A law professor accused Sen. Josh Hawley, R-Mo., of being "transphobic" for saying he doesn't believe “men can get pregnant” in a heated exchange during a Senate hearing Tuesday.

Hawley questioned Khiara Bridges, a law professor at UC Berkeley, an expert witness who was called to testify as part of a Senate Judiciary Committee hearing on abortion and the legal impact of the U.S. Supreme Court’s decision to overturn Roe v. Wade.

Hawley asked Bridges why she used the phrase “people with the capacity for pregnancy.”  “Would that be women?” he asked.

Bridges responded by declaring, “Many women, cis women have the capacity for pregnancy, many cis women do not have the capacity for pregnancy. There are also trans men who are capable of pregnancy as well as nonbinary people who are capable of pregnancy.”

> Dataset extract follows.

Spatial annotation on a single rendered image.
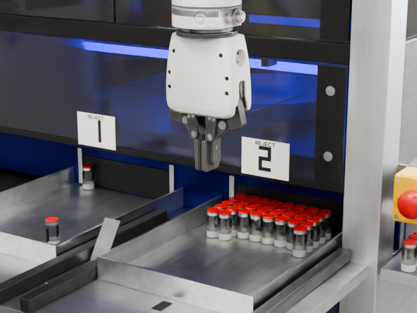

When Hawley suggested that the ability of “trans men” and “nonbinary people” to get pregnant calls into question the claim that the debate about abortion constitutes a “women’s rights issue,” Bridges replied, “We can recognize that this impacts women while also recognizing that it impacts other groups.” 

“Those things are not mutually exclusive,” she added. After Hawley asked a follow-up question inquiring as to what serves as “the core of this right,” Bridges maintained that “your line of questioning is transphobic and it opens up trans people to violence by not recognizing them.” 

Hawley pushed back on her analysis, asking, “You’re saying I’m opening people up to violence by asking whether or not women are the folks who have pregnancies?”

The professor also accused Hawley of "denying that trans people exist and pretending not to know that they exist," while the senator rejected the assertion that he was "denying that trans people exist" by asking "about women having pregnancies.”

Bridges then asked, “Do you believe that men can get pregnant?”

“No, I don’t think men can get pregnant,” an exasperated Hawley replied.

Bridges argued that by not believing that men can pregnant Hawley was “denying that trans people exist.”

The exchange between Hawley and Bridges comes as debates about gender and sexuality have emerged at the forefront of American politics.

A survey conducted by Pew Research Center in May and released last week found that 60% of U.S. adults believe that “whether a person is a man or a woman is determined by sex at birth.” In other words, 60% of Americans agree with Hawley that only women can get pregnant. 

The research also measured strong support for requiring trans-identified athletes to “compete on teams that match the sex they were assigned at birth, not the gender they identify with.”

Fifty-eight percent of respondents supported requiring athletes to compete on sports teams that correspond with their biological sex, in contrast to 17% who think that trans-identified athletes should have the ability to compete on sports teams that correspond with their gender identity. 

The participation of trans-identified men in women’s sports has caused outcry due to concerns that the biological differences between men and women give trans-identified males an unfair advantage over their biologically female counterparts. USA Powerlifting listed “increased body and muscle mass, bone density, bone structure, and connective tissue” as examples of the biological advantages male athletes have over female athletes. 

A study from the British Journal of Sports Medicine found that biologically male athletes still retain an advantage over biological females even after one year of taking feminizing hormones. The participation policies for trans-identified athletes have received renewed attention after Lia Thomas, a male athlete who had previously competed on the men’s swimming team at the University of Pennsylvania, shattered records after joining the women’s swimming team. 

Several states have passed laws requiring athletes to compete on sports teams that correspond with their biological sex. The LGBT Movement Advancement Project, which opposes such legislation, identifies those states as Alabama, Arizona, Arkansas, Florida, Idaho, Indiana, Iowa, Kentucky, Louisiana, Mississippi, Montana, Oklahoma, South Carolina, South Dakota, Tennessee, Texas, Utah and West Virginia.